1. Architecture Overview
1.1 High-Level System Architecture
Batho's architecture follows a layered approach with clear separation between extraction, indexing, intelligence, and output layers. The system is designed for deterministic processing, enabling reliable caching and incremental updates.
Figure 2: High-Level System Architecture - Flowchart showing the layered architecture from source inputs through the core engine to output interfaces. Components include Source Inputs (Git Repository, batho.yaml, hooks.yaml), Batho Core Engine (AST Extractor, InMemoryGraph, AST Cache, SymbolIndex, IncrementalGraphUpdater), Intelligence Layer (BSGMap, BSG Rule Plugins), and Output Interfaces (Time Machine Snapshots, Web Dashboard, Artifact Bridge, batho CLI).

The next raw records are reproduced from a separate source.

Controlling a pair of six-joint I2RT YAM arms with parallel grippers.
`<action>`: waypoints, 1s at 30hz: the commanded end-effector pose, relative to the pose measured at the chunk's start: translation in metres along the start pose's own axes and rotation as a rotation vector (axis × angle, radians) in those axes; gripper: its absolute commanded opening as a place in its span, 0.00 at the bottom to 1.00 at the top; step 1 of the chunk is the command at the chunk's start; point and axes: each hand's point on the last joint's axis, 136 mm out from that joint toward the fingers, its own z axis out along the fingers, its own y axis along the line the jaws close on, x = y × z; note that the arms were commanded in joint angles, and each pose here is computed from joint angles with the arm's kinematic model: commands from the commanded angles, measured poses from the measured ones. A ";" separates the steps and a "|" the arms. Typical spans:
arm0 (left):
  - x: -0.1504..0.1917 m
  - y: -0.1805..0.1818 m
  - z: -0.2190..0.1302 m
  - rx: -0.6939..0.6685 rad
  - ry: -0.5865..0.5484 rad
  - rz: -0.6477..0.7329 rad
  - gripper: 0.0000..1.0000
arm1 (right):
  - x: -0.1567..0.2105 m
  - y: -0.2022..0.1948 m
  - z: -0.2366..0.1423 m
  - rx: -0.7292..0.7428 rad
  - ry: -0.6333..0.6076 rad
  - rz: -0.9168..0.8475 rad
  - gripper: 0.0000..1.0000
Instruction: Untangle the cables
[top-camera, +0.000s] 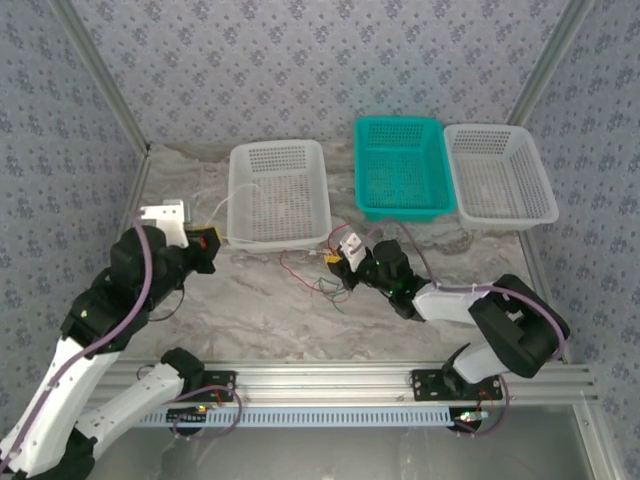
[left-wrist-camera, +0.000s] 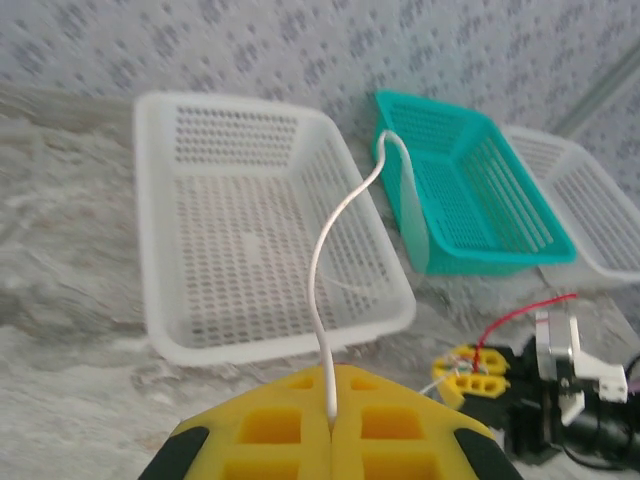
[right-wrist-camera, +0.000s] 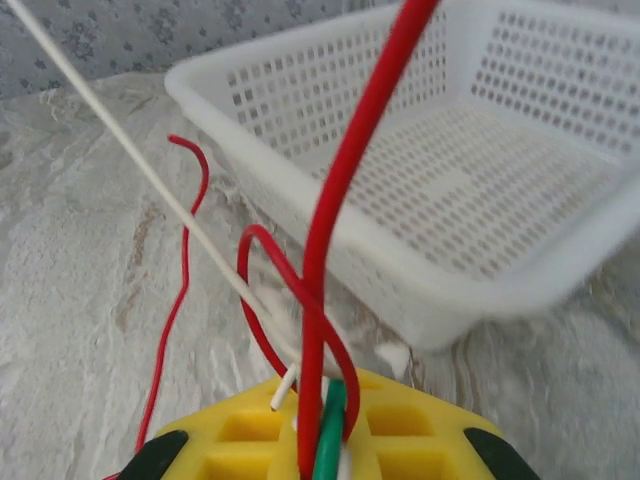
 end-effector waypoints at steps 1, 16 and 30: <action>-0.070 0.022 -0.054 -0.107 -0.316 -0.055 0.00 | 0.098 -0.032 -0.031 0.192 0.321 0.149 0.10; -0.024 -0.047 0.019 0.215 -0.045 0.006 0.00 | 0.053 -0.008 -0.046 0.057 0.209 0.179 0.13; -0.005 -0.061 0.030 0.302 0.028 -0.008 0.00 | -0.018 0.056 -0.025 -0.215 0.147 -0.130 0.77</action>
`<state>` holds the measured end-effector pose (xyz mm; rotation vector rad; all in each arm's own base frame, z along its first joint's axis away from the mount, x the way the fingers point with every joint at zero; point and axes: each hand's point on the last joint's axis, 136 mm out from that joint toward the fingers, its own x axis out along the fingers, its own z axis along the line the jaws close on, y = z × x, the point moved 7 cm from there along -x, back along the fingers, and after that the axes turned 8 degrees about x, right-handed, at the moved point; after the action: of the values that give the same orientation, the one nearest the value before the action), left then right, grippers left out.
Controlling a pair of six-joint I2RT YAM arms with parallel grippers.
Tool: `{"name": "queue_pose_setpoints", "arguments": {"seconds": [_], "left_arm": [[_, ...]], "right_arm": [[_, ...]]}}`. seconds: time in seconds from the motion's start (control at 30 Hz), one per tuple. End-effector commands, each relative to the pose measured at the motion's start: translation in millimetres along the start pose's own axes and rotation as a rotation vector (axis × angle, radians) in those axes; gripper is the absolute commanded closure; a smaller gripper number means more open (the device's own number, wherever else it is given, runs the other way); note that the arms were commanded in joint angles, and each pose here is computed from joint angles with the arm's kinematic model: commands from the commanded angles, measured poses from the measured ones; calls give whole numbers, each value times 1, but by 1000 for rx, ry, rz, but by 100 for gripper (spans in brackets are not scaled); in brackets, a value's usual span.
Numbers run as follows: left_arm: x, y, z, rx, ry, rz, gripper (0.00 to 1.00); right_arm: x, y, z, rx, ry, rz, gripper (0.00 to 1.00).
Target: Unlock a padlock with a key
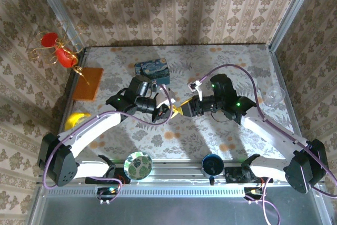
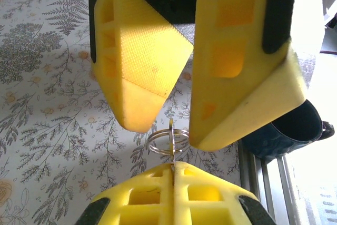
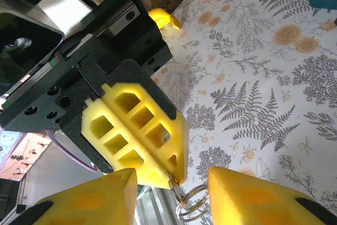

Figure 2: High-Level System Architecture - Detailed component view showing the layered architecture from source inputs through the core engine to output interfaces.
1.2 Data Flow Pipeline
The data flow pipeline ensures deterministic processing with built-in caching and validation:
Figure 3: Data Flow Pipeline - Sequence diagram showing the deterministic indexing process with caching and validation steps. Flow: User triggers batho CLI index command, CLI discovers files respecting gitignore, Extractor checks cache using mtime and SHA-256 hash, parallel extraction parses files with tree-sitter and emits entities to InMemoryGraph, Graph resolves imports via SymbolIndex, BSGMap builds flat symbol index, Rule Plugins apply semantic overlay, Snapshot Store persists with UUID and timestamp, CLI returns snapshot ID and updates index.json.
Figure 3: Data Flow Pipeline - Sequence diagram showing the deterministic indexing process with caching and validation steps.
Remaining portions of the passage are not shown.